Most simulations are based on some underlying geometry and mathematical equations. The mathematical model typically uses a meshbased discretization, such as finite differences or finite elements. One can then use the geometry in the load balancing. Alternatively, the discretized system of equations can be considered as a sparse matrix and the load balancing can be applied to operations on this matrix. 
For static problems where the structure does not change during the simulation, the load balancing can be accomplished by a single partitioning step. This may be done on one processor, if the description of the problem fits in the memory. However, large problems need to be partitioned in parallel. 
For dynamic or adaptive problems, the situation is more complex. Often the problem changes over time, for example by adaptive mesh refinement. In such cases, the load balance may deteriorate over time making rebalancing necessary. The idea is to periodically call the load balancer to see if a better data distribution can be achieved. If so, the application data are moved to the new distribution and the simulation continues. This procedure is known as dynamic load balancing. Used in this context, each load balancing (partitioning) step must be performed at run time so the partitioner should be fast.
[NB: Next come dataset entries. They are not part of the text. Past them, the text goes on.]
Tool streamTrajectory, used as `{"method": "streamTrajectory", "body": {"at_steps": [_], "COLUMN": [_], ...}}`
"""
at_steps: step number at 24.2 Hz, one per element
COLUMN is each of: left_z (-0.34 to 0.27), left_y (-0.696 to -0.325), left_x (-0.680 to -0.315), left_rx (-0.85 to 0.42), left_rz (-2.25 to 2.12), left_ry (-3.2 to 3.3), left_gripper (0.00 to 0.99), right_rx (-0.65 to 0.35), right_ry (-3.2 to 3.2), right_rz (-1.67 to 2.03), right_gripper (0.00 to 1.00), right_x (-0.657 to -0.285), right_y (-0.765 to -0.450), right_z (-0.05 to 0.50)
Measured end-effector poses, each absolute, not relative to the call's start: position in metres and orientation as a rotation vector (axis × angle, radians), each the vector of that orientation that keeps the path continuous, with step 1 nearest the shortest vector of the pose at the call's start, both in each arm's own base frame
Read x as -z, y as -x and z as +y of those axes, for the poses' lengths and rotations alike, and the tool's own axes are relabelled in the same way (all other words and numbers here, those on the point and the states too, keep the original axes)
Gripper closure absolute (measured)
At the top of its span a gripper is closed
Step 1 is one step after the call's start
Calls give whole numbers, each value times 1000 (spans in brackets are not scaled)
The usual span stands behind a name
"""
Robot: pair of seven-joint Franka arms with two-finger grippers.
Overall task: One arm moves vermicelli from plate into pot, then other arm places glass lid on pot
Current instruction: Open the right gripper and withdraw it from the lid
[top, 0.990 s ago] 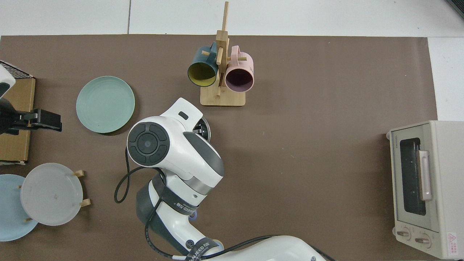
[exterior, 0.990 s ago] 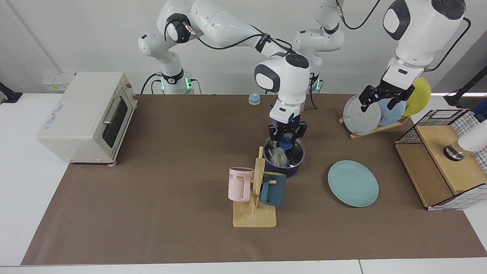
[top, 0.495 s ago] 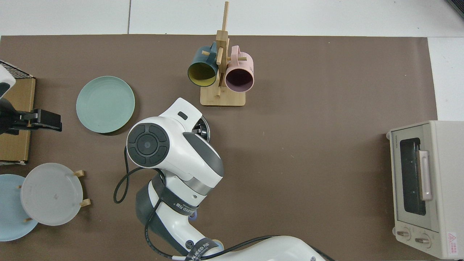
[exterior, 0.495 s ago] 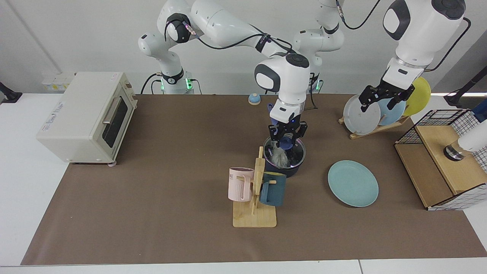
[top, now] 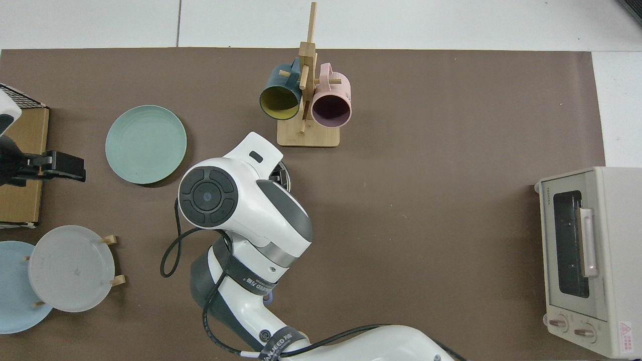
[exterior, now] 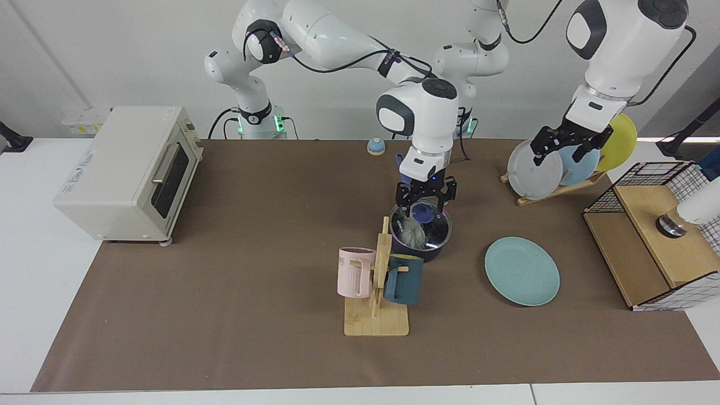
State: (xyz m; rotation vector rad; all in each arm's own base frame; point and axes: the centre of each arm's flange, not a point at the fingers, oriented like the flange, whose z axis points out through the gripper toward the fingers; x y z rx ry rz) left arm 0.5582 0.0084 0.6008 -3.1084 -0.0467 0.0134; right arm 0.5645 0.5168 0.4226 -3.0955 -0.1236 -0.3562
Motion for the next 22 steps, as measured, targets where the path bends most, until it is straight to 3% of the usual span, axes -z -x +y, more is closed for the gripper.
{"method": "streamTrajectory", "body": {"at_steps": [7, 12, 22], "left_z": [8, 8, 7], "left_y": [-558, -558, -558], "left_x": [-601, -601, -601], "left_rx": [-13, -13, -13], "left_rz": [-47, -47, -44], "left_ry": [3108, 3108, 3108], "left_gripper": [0, 0, 0], "right_rx": [390, 362, 208], "right_ry": [3087, 3104, 3179], "right_rz": [-1, 137, 198], "right_gripper": [13, 13, 13], "right_x": [-508, -556, -553], "right_y": [-573, -580, -561], "right_z": [463, 366, 187]}}
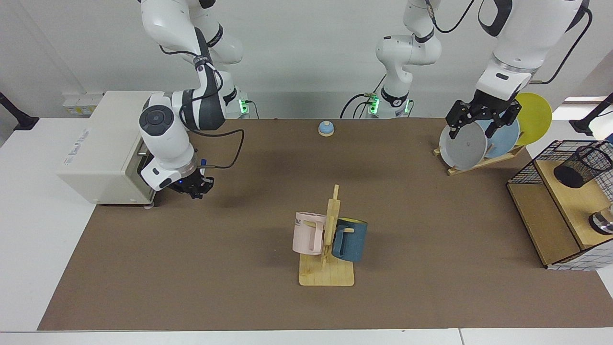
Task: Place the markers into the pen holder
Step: 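Lift the marker and carry it toward the table middle with the right gripper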
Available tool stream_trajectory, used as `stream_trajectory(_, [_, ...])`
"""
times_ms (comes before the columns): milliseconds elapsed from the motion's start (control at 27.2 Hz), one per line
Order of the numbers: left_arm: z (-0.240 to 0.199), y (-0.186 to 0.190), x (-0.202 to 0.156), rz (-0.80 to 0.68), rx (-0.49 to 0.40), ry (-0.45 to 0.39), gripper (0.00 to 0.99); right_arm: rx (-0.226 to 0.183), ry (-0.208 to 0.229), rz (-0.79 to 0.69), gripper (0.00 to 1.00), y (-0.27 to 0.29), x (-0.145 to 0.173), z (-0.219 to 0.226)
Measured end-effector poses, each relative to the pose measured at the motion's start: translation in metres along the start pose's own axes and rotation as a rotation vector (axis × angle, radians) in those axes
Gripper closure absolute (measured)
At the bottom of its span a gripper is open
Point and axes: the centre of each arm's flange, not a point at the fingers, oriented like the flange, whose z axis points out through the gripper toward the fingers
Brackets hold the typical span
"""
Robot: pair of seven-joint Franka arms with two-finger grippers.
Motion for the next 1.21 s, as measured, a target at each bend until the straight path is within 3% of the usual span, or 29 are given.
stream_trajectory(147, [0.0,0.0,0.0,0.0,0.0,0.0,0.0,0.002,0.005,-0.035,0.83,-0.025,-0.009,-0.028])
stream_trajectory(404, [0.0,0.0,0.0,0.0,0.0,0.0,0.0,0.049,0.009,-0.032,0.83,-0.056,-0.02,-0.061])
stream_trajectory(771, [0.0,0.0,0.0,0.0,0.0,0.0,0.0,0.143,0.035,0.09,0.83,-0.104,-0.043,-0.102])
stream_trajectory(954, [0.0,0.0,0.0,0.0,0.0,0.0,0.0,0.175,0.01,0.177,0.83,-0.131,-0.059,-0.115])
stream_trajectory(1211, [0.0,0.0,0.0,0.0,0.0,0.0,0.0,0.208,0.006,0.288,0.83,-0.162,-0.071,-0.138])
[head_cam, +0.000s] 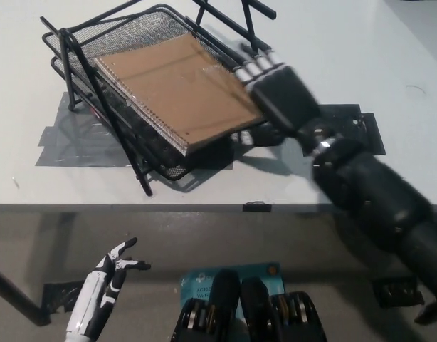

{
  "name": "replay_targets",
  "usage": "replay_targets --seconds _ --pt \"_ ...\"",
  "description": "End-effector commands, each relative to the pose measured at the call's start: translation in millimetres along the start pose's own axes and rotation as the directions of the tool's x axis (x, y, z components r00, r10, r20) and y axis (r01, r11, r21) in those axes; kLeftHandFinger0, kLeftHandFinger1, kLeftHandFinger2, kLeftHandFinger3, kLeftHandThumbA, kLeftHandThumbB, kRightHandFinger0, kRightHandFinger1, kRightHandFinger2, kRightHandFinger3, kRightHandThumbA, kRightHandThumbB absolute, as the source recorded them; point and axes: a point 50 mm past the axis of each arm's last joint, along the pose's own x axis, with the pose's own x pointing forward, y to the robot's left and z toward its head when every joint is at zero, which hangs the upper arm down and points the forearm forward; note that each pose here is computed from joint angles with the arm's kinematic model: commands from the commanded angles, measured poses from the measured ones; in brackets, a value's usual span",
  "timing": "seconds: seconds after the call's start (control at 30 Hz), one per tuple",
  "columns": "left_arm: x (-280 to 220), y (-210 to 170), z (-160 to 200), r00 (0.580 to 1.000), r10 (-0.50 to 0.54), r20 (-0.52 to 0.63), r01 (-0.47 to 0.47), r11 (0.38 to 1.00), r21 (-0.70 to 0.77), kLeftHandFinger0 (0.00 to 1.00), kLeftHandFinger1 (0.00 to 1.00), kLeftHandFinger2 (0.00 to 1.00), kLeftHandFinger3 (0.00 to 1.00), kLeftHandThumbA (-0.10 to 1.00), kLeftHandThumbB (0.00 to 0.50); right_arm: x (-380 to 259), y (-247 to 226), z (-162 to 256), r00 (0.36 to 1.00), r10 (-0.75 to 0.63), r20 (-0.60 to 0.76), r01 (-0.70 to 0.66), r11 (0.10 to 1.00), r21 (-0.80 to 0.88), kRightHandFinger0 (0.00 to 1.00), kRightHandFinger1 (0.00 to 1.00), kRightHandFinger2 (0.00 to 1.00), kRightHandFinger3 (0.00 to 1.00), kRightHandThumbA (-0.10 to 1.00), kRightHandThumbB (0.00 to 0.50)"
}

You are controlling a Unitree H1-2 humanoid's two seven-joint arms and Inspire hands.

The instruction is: A person hands a notebook to the robot and the robot grabs it with its right hand and places it in the file tray kept in the centre of the desk infront of it.

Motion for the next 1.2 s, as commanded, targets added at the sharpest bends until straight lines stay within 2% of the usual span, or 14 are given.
replay_targets --seconds 0.0,0.13,0.17,0.27,0.33,0.47,0.53,0.57,0.63,0.67,0.9,0.93,1.03,1.17 --pt "22 26 20 0.995 0.005 0.097 -0.009 0.999 0.047 0.89 0.75 0.66 0.89 0.95 0.350 -140 -373 39 0.865 0.341 0.368 -0.470 0.808 0.356 1.00 1.00 1.00 1.00 0.94 0.500" --pt "23 26 22 0.996 0.016 0.084 -0.017 1.000 0.020 0.89 0.77 0.69 0.91 0.96 0.387 -190 -394 50 0.921 0.229 0.316 -0.338 0.873 0.351 1.00 1.00 1.00 1.00 0.98 0.500" --pt "24 26 22 0.997 0.022 0.075 -0.024 1.000 0.016 0.88 0.78 0.73 0.94 0.97 0.406 -219 -390 60 0.934 0.154 0.324 -0.290 0.855 0.430 1.00 1.00 1.00 1.00 0.91 0.500" --pt "25 26 22 0.997 0.029 0.070 -0.031 0.999 0.015 0.84 0.79 0.77 0.97 0.97 0.411 -243 -379 62 0.942 0.033 0.334 -0.213 0.828 0.520 1.00 1.00 1.00 1.00 1.00 0.500" --pt "27 27 23 0.996 0.034 0.080 -0.035 0.999 0.012 0.82 0.80 0.79 0.99 0.97 0.404 -264 -361 61 0.926 -0.095 0.365 -0.156 0.784 0.601 1.00 1.00 1.00 1.00 0.89 0.500" --pt "28 27 22 0.996 0.031 0.086 -0.032 0.999 0.009 0.78 0.79 0.81 1.00 0.97 0.395 -310 -312 64 0.897 -0.328 0.295 0.034 0.718 0.695 1.00 1.00 1.00 1.00 0.88 0.500" --pt "28 28 23 0.995 0.034 0.089 -0.036 0.999 0.012 0.78 0.79 0.80 1.00 0.97 0.391 -324 -303 67 0.911 -0.305 0.277 0.041 0.736 0.676 1.00 1.00 1.00 1.00 1.00 0.457" --pt "28 28 23 0.995 0.038 0.093 -0.039 0.999 0.012 0.78 0.79 0.79 1.00 0.96 0.384 -333 -300 68 0.916 -0.319 0.244 0.093 0.759 0.644 1.00 1.00 1.00 1.00 1.00 0.369" --pt "28 29 24 0.994 0.042 0.102 -0.043 0.999 0.004 0.79 0.79 0.80 1.00 0.96 0.376 -335 -295 69 0.926 -0.311 0.216 0.086 0.728 0.680 1.00 1.00 1.00 1.00 1.00 0.379" --pt "26 26 24 0.994 0.044 0.096 -0.044 0.999 -0.007 0.82 0.82 0.82 1.00 0.97 0.386 -324 -280 72 0.927 -0.328 0.185 0.049 0.592 0.804 1.00 1.00 1.00 1.00 1.00 0.495" --pt "12 17 18 0.997 0.046 0.065 -0.045 0.999 -0.016 0.86 0.88 0.89 1.00 1.00 0.395 -308 -182 149 0.921 -0.382 -0.069 0.161 0.214 0.963 1.00 1.00 1.00 1.00 1.00 0.500" --pt "7 15 16 0.997 0.048 0.058 -0.047 0.999 -0.020 0.87 0.89 0.90 1.00 1.00 0.374 -306 -168 160 0.931 -0.341 -0.131 0.175 0.103 0.979 1.00 1.00 1.00 1.00 1.00 0.491" --pt "-3 12 12 0.998 0.047 0.045 -0.046 0.999 -0.023 0.87 0.90 0.92 1.00 1.00 0.380 -312 -121 166 0.950 -0.225 -0.217 0.217 -0.027 0.976 1.00 1.00 1.00 1.00 1.00 0.437" --pt "-15 11 8 0.999 0.041 0.016 -0.041 0.998 -0.039 0.89 0.92 0.96 1.00 1.00 0.401 -315 -42 151 0.960 -0.005 -0.280 0.280 -0.038 0.959 1.00 1.00 1.00 1.00 1.00 0.369"
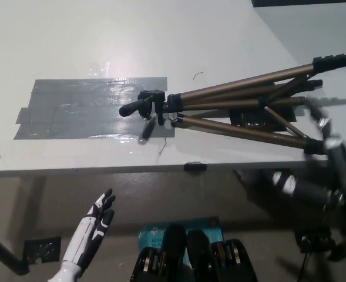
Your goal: A tripod is kept on the middle of the desk infront of the robot and the robot grabs one of its legs to pick it up and hands it to a person
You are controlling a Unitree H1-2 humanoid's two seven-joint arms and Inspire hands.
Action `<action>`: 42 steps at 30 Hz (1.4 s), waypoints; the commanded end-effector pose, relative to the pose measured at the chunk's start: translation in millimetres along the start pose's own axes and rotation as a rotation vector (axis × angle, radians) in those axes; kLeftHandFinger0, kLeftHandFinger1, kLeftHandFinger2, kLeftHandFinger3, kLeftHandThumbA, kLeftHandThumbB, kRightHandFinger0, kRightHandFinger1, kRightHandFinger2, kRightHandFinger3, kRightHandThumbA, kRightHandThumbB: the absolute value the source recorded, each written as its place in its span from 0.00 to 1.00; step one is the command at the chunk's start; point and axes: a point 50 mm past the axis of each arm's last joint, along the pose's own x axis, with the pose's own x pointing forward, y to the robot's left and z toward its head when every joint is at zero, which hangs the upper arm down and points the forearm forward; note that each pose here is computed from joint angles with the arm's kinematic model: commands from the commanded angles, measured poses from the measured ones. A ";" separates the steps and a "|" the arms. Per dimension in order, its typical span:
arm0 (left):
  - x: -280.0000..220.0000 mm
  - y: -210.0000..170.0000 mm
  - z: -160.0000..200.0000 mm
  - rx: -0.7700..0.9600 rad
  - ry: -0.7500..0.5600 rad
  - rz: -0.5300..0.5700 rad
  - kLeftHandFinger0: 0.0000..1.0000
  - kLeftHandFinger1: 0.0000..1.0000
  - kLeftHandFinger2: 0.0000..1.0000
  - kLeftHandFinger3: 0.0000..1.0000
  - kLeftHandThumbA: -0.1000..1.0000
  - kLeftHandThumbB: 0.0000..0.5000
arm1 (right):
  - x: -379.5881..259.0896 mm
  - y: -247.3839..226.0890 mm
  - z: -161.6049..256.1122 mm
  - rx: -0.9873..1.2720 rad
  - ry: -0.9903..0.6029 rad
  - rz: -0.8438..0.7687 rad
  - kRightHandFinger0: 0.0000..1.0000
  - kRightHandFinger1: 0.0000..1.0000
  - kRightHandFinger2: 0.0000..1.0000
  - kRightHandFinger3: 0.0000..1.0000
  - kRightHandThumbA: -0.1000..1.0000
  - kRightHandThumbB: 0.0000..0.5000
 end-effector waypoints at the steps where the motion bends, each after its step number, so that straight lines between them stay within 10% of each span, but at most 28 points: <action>1: -5.4 -2.9 5.3 0.006 -0.068 0.015 1.00 1.00 1.00 1.00 1.00 0.20 | 66.3 -41.9 49.0 -0.452 -0.228 -0.090 1.00 1.00 1.00 1.00 1.00 0.72; 10: -5.7 -0.6 4.5 0.011 -0.074 0.008 1.00 1.00 1.00 1.00 1.00 0.21 | 157.4 -24.6 25.6 -0.827 -0.185 0.057 1.00 1.00 1.00 1.00 1.00 1.00; 34: 2.1 3.4 10.1 0.016 -0.080 -0.015 1.00 1.00 1.00 1.00 1.00 0.22 | 231.1 29.7 -30.7 -1.171 -0.179 0.260 1.00 1.00 1.00 1.00 1.00 0.99; 42: 3.3 4.9 12.0 0.018 -0.082 -0.032 1.00 1.00 1.00 1.00 1.00 0.24 | 245.2 23.8 -31.8 -1.242 -0.324 0.048 1.00 1.00 1.00 1.00 0.98 0.76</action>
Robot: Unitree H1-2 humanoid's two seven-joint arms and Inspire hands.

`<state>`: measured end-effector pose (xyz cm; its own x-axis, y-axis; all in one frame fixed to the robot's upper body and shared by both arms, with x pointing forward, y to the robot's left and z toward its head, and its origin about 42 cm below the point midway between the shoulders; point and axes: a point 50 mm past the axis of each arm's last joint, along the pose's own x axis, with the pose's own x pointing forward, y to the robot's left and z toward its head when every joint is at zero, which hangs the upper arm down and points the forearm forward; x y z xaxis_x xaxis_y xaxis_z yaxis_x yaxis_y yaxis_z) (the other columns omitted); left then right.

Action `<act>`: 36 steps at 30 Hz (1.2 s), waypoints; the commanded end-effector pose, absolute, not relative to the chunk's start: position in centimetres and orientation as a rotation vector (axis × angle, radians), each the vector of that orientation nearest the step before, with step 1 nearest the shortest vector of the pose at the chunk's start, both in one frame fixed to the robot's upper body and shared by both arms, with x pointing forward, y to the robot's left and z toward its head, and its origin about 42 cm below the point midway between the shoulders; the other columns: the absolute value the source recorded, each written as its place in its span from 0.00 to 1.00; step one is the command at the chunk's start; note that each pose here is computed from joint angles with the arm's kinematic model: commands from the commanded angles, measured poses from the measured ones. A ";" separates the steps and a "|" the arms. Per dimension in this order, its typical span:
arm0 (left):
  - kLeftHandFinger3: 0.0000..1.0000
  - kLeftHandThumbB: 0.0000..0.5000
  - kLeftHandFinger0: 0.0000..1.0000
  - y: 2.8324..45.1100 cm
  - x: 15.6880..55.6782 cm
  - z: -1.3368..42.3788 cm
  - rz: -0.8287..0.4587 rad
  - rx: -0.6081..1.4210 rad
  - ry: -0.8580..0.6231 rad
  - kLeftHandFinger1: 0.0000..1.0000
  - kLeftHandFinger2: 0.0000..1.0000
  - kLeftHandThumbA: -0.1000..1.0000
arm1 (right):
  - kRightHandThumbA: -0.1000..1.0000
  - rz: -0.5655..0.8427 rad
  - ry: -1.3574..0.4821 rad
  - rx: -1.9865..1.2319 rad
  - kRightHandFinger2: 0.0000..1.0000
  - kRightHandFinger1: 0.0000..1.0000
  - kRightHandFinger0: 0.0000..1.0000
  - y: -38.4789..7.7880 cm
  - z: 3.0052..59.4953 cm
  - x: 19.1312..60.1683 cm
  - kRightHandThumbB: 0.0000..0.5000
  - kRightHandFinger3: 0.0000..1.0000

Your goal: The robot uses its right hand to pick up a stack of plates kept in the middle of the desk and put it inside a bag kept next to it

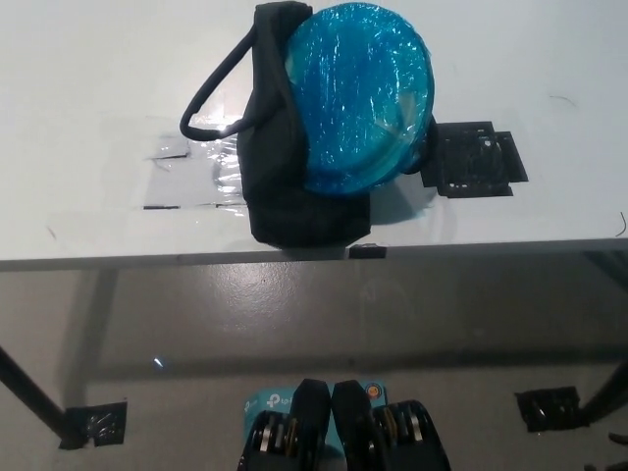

Furthermore, in order to reduce data migration costs, the old and new data distributions should be similar. 

Figure 2. A simulation of a can crushed by a falling brick. This is a multiphysics simulation where two different partitioning methods are used. Graph partitioning is applied to the mesh to reduce communication in the finite element computations, while a geometric method (RCB) is used for faster contact detection. The colors show how parts of the mesh are assigned to processors. The top row shows the RCB partitioning at three different times. The bottom left figure shows the graph partitioning decomposition. The bottom middle and right figures show the RCB decomposition on the original geometry (without the deformation). Some data must be mapped back and forth between the two data decompositions in the crash simulation. This simulation was performed at SNL using the PRONTO code. 

Several different algorithms have been designed for load balancing. Roughly, they can be divided into two groups: geometric and connectivitybased methods. The geometric methods use geometric coordinates to partition space into regions, while the connectivity methods use a graph or hypergraph to represent data and their dependencies. Figure 2 provides an example that uses both approaches. Geometric partitioning algorithms are fast, but graph/hypergraph algorithms typically reduce the communication volume more. CSCAPES members have shown in earlier work that hypergraph models are more expressive than graph models for load balancing, and can model communication costs more accurately. Zoltan is a software toolkit for load balancing and parallel data management, developed mainly at SNL, and supported in part by the CSCAPES SciDAC Institute. 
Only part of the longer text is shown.